Raw data: Begin
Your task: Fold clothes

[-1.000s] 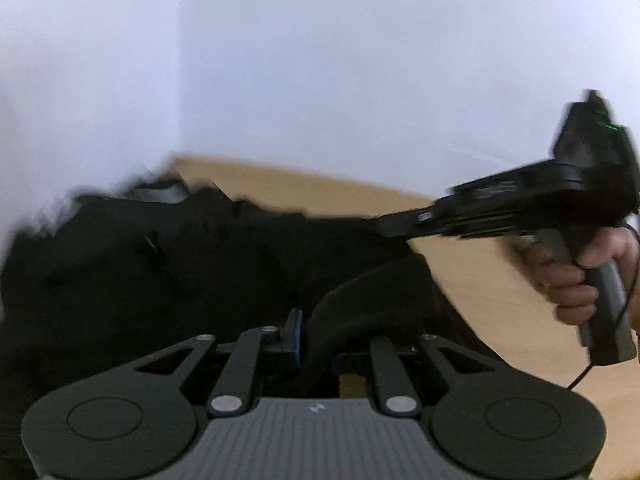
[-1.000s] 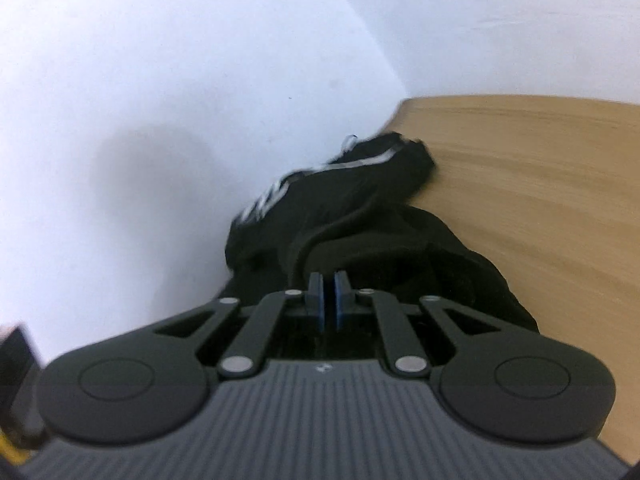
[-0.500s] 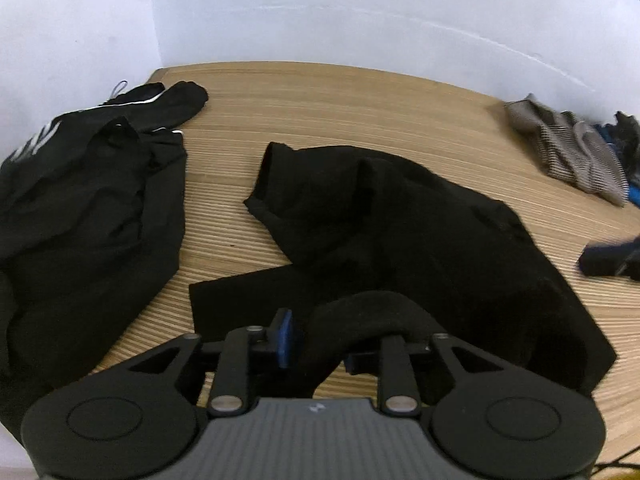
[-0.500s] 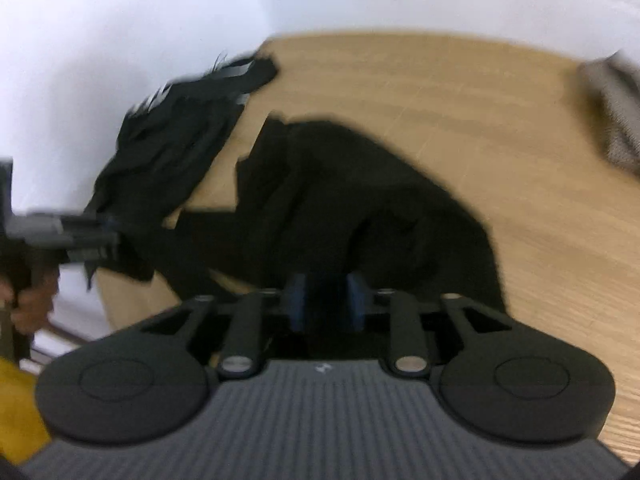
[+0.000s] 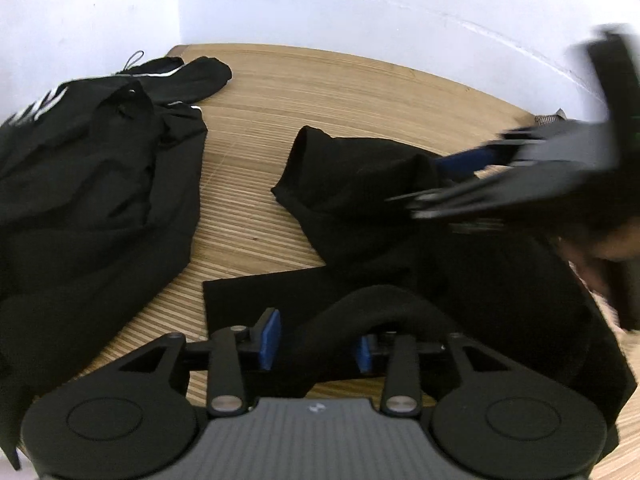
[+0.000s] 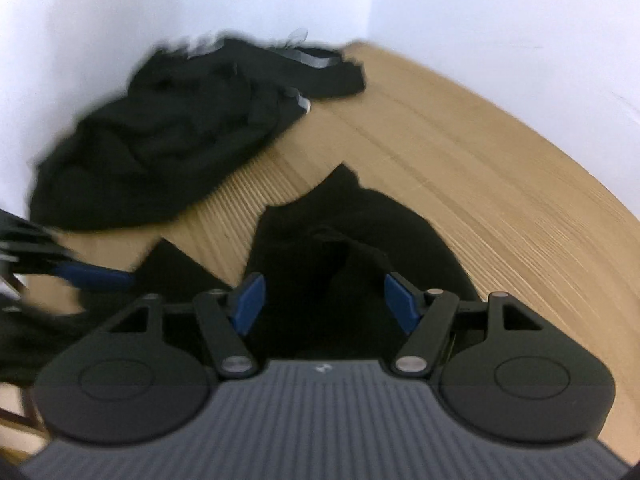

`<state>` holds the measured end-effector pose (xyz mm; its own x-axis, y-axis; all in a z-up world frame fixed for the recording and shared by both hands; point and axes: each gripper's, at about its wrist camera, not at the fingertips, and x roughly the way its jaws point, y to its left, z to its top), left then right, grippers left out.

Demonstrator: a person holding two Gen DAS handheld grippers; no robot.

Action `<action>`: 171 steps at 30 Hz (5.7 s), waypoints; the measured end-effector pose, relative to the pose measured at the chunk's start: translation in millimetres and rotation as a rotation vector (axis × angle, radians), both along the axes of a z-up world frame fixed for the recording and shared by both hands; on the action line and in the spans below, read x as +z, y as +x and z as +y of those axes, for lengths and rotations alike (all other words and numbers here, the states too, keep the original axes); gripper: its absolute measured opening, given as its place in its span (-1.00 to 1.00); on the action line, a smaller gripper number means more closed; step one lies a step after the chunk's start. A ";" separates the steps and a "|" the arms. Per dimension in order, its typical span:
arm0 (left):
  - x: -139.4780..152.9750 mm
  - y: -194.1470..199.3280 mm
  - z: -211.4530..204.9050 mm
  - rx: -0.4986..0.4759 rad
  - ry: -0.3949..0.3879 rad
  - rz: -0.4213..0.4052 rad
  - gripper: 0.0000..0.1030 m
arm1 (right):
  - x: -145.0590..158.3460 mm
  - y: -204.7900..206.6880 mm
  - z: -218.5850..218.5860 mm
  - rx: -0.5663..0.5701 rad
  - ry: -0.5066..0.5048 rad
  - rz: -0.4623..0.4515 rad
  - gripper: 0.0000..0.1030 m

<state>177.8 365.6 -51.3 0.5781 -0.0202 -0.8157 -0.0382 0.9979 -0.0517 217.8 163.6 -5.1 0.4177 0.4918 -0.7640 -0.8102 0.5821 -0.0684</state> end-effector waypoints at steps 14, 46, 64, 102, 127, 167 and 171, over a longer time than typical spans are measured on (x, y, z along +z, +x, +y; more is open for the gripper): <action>43.8 2.4 9.2 -0.192 -0.037 -0.154 0.18 | 61.3 3.3 -143.1 -0.437 0.507 0.094 -0.69; -35.4 137.1 8.7 -0.146 -0.032 -0.004 0.27 | 74.9 -53.8 -187.9 -0.551 0.622 0.053 -0.69; 313.8 54.2 18.9 -0.088 0.183 -0.826 -0.90 | 253.4 83.7 -112.0 -0.237 0.771 -0.326 -0.72; 18.5 27.2 -346.3 -0.212 0.071 0.190 -0.16 | -60.8 -40.3 -415.0 -0.560 0.220 0.110 -0.55; -11.9 -73.6 -119.1 -0.284 0.121 0.184 -0.08 | -80.0 -131.9 -103.7 -0.215 0.165 0.042 0.05; -15.2 -90.4 -160.7 -0.368 0.222 -0.017 -0.85 | -28.1 -203.6 -208.6 -0.619 0.291 -0.007 -0.82; 23.2 -94.5 -110.8 -0.218 0.230 -0.040 -0.84 | -4.3 -217.5 -234.7 -0.647 0.296 -0.077 -0.82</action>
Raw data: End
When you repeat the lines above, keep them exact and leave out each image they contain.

* Written answer
Your task: Fold clothes

[-1.000s] 
[-1.000s] 
[-0.500s] 
[-0.500s] 
[+0.000s] 
[+0.000s] 

`<state>` holds the measured end-effector pose (xyz mm; its own x-axis, y-axis; all in a z-up world frame fixed for the recording and shared by both hands; point and axes: each gripper's, at about its wrist camera, not at the fingertips, and x roughly the way its jaws point, y to its left, z to its top), left then right, grippers left out.

Demonstrator: a person holding two Gen DAS handheld grippers; no robot.

Action `<action>`: 171 steps at 30 Hz (5.7 s), waypoints; the measured end-effector pose, relative to the pose measured at the chunk's start: translation in millimetres and rotation as a rotation vector (axis × angle, radians), both along the axes of a z-up world frame fixed for the recording and shared by both hands; on the action line and in the spans below, read x as +z, y as +x and z as +y of those axes, for lengths and rotations alike (all other words and numbers here, the states too, keep the original axes); gripper: its absolute measured opening, given as its place in its span (-1.00 to 1.00); on the action line, a smaller gripper number means more closed; step one lies a step after the chunk's start. A ";" separates the steps and a "|" the arms. Per dimension in order, its typical span:
arm0 (left):
  - x: -139.4780..152.9750 mm
  - y: -194.1470..199.3280 mm
  - z: -211.4530..204.9050 mm
  - rx: -0.4986..0.4759 rad
  - ry: -0.3949..0.3879 rad
  - rz: -0.4213..0.4052 rad
  - gripper: 0.0000..0.1030 m
arm1 (right):
  - x: -145.0590..158.3460 mm
  - y: -204.7900..206.6880 mm
  - z: -218.5850..218.5860 mm
  - rx: -0.5663..0.5701 rad
  - ry: -0.5066..0.5048 rad
  - rz: -0.4623..0.4515 rad
  - gripper: 0.0000..0.1030 m

<state>177.8 365.6 -51.3 0.5781 -0.0202 -0.8157 -0.0382 0.9979 -0.0517 217.8 163.6 -5.1 0.4177 0.4918 -0.7640 -0.8102 0.5821 -0.0684</state> end-effector waypoints at steps 14, 46, 64, 102, 127, 167 and 171, over a longer time than typical spans are measured on (x, y, z along +z, +x, +y; more is open for the gripper): <action>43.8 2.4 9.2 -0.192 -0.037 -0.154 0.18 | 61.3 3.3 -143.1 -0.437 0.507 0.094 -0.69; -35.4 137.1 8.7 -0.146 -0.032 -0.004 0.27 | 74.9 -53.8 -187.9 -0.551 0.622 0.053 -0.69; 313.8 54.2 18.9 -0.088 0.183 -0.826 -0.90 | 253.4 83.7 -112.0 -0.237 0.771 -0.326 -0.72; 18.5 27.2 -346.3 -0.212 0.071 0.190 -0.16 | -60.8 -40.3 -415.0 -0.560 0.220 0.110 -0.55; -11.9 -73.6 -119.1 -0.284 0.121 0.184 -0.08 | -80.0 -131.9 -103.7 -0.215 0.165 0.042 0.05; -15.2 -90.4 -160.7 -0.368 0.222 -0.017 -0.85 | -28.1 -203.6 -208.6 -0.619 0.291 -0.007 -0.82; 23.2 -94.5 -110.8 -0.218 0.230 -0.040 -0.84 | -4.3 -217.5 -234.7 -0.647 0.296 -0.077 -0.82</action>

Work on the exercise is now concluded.